Depuis d5, le cavalier attaque le cavalier noir en f6 et le pion c7. Les menaces exactes dépendent de la réponse des Noirs, mais l'idée générale consiste à gagner des temps pendant que les autres pièces blanches entrent en jeu. L'initiative est cette capacité à créer des menaces qui imposent des réponses et empêchent l'adversaire d'achever facilement son développement.
La position provient de la , mais 5.Nd5 en change le caractère. Les Noirs ne doivent pas s'accrocher au pion sans calculer. Ils peuvent restituer du matériel, échanger le cavalier avancé ou frapper le centre. S'ils neutralisent les menaces, le pion supplémentaire peut devenir un avantage durable.
Ce que chaque camp doit comparer
- Les Blancs comparent le pion offert au temps et à l'activité obtenus.

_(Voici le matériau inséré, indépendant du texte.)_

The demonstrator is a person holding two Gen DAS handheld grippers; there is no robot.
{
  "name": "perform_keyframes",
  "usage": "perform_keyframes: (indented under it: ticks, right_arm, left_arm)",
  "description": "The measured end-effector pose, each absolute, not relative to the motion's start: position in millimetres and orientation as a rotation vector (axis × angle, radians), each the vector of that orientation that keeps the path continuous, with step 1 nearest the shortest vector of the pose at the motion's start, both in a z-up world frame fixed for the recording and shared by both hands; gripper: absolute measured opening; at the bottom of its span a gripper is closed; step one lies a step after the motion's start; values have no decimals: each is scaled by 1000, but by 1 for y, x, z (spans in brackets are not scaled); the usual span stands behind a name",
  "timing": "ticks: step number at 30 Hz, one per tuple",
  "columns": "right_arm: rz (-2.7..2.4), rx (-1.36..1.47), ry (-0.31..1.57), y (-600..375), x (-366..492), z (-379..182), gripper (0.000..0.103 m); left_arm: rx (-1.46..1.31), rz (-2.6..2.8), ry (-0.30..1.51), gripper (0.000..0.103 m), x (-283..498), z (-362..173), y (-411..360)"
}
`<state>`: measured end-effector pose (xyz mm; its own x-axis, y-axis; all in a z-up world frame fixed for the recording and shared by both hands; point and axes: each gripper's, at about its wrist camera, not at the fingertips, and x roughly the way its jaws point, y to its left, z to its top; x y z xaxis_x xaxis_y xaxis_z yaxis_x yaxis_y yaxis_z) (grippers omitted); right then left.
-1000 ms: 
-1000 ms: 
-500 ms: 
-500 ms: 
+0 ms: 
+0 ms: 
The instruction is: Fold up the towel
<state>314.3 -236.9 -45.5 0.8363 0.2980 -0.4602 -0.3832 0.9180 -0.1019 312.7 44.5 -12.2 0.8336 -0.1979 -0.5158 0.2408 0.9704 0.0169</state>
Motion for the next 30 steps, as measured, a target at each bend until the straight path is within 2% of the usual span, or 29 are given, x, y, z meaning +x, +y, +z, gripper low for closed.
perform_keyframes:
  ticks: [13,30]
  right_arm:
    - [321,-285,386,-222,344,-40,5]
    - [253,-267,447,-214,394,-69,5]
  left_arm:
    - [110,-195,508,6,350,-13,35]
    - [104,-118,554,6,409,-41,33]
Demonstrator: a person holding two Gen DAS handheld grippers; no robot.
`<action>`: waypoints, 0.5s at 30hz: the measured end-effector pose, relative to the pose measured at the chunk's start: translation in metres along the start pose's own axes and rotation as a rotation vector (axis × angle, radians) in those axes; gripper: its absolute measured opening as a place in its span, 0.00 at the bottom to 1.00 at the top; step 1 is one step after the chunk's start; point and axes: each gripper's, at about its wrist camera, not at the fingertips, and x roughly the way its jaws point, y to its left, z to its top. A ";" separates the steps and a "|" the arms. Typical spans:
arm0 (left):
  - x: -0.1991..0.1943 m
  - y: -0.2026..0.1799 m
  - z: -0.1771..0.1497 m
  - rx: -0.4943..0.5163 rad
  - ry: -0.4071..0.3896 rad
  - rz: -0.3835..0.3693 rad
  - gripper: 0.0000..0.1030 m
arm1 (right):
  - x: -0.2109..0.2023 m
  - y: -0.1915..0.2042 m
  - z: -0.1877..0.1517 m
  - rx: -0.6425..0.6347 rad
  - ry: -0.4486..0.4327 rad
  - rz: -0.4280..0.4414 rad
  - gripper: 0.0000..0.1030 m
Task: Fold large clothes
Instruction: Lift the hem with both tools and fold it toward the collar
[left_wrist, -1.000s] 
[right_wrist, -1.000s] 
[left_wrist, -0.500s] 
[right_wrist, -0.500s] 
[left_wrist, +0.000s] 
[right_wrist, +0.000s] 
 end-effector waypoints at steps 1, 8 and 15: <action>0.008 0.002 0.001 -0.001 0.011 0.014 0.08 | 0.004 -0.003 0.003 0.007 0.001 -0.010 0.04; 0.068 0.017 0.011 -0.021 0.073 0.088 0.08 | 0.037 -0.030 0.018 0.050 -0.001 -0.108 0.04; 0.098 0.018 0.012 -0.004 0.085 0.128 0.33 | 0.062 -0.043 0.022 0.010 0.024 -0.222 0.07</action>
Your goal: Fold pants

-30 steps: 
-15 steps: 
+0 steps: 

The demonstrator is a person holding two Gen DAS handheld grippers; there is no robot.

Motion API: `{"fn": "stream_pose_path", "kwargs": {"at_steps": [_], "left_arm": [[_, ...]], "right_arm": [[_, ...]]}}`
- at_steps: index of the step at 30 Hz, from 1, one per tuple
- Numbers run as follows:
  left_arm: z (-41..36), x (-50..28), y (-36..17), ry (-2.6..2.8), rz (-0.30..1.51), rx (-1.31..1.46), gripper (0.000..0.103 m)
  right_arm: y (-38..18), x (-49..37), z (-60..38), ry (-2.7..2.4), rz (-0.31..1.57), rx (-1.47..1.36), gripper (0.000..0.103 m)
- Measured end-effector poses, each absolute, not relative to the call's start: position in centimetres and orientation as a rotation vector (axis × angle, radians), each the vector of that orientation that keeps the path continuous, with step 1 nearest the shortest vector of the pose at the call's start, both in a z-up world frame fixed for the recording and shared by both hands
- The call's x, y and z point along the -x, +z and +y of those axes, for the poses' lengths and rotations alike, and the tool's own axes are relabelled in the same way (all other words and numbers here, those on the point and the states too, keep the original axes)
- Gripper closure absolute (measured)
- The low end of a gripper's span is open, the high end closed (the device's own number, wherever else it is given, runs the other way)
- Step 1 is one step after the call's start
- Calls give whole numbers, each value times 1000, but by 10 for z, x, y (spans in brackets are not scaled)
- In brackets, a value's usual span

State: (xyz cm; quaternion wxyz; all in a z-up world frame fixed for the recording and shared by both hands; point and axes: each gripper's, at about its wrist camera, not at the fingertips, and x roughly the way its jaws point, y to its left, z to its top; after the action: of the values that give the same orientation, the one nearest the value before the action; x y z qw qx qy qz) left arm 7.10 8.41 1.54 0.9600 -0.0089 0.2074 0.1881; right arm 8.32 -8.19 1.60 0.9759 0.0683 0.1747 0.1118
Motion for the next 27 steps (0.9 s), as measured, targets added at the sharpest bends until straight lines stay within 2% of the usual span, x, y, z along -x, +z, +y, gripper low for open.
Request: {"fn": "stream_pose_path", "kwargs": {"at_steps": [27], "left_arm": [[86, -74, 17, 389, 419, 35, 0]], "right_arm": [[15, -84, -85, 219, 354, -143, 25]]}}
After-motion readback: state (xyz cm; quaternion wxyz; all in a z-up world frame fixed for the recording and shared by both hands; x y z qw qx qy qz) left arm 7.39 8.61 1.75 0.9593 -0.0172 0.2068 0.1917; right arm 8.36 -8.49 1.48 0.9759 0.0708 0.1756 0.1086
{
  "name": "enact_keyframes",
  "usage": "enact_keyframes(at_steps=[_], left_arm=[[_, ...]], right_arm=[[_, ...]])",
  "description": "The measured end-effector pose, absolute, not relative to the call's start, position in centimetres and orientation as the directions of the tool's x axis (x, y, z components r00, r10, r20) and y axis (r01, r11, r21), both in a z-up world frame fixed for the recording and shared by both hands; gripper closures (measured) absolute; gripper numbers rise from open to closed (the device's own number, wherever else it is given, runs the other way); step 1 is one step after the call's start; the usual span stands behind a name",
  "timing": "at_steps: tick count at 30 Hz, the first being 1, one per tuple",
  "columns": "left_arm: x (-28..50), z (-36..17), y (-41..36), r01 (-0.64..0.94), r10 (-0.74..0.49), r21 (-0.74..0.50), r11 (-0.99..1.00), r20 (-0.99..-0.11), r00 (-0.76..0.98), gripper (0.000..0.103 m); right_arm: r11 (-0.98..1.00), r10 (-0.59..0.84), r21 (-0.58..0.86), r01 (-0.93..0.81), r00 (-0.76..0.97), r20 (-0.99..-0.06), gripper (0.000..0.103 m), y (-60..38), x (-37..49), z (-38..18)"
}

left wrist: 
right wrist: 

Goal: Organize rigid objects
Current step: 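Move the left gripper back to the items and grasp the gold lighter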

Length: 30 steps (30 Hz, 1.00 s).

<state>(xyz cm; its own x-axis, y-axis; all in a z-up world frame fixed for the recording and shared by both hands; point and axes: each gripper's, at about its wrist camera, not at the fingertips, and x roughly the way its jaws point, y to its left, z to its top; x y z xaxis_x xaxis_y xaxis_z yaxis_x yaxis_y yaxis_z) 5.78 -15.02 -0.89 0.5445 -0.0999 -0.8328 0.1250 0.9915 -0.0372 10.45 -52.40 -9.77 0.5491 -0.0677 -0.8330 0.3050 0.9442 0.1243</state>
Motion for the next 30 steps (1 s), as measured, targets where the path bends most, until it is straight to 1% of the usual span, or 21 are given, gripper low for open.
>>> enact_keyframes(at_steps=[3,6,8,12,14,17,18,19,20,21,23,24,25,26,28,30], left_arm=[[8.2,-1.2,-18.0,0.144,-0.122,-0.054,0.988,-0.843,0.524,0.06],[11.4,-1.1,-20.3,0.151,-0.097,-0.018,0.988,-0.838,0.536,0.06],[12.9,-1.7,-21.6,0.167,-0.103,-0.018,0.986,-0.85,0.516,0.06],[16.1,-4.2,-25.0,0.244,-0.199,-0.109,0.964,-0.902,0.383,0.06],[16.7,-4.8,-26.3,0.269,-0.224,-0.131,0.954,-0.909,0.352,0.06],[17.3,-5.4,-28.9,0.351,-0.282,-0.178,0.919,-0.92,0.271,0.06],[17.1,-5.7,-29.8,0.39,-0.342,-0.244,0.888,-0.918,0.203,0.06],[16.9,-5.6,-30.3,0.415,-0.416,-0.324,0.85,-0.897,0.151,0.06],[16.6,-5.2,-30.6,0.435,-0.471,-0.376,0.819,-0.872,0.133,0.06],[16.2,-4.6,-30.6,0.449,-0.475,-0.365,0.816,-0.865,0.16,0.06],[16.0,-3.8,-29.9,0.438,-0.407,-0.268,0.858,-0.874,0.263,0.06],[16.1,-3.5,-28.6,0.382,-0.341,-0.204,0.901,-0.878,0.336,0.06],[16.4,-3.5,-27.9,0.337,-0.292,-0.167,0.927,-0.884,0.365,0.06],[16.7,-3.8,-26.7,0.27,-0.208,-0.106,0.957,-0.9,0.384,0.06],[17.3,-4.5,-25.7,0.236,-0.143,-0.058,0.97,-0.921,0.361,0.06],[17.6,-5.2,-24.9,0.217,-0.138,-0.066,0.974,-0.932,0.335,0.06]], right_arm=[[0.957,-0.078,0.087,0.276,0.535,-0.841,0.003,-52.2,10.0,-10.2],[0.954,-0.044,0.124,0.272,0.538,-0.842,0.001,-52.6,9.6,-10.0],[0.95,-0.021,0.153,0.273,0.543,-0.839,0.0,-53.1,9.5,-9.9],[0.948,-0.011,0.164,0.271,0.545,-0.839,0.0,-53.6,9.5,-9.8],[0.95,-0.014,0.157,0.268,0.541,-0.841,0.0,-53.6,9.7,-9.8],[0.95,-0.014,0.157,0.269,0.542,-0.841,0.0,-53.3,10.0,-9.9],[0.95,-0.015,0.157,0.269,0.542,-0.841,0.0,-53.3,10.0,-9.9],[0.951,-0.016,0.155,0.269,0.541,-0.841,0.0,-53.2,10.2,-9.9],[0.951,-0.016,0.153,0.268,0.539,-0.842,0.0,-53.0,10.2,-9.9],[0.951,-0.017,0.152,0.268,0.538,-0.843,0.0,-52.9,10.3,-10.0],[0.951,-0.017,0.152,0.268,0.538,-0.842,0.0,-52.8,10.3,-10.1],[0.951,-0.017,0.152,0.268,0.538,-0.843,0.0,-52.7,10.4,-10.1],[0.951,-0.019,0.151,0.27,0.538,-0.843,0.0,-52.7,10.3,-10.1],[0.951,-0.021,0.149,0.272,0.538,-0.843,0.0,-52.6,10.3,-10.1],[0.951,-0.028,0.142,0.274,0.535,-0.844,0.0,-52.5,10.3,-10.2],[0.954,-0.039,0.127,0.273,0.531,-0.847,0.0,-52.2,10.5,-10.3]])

- Les Noirs comparent la conservation du matériel à la possibilité d'achever leur développement en sécurité.
- Les deux camps doivent surveiller c7, f6 et le centre ouvert.
Usage et contexte
Les cases sont identifiées par une lettre de colonne et un numéro de rangée. Dans la notation d'exemple, N signifie cavalier, B fou, Q dame et K roi. Un coup sans lettre de pièce est un coup de pion. x indique une prise, + un échec et des points de suspension avant un coup signifient que les Noirs ont le trait.
Confusions fréquentes
Ce n'est pas la paisible variante écossaise
Les deux lignes partagent 4.d4, mais le gambit de Belgrade se définit par 4...exd4 5.Nd5 et par le choix des Blancs de ne pas reprendre immédiatement.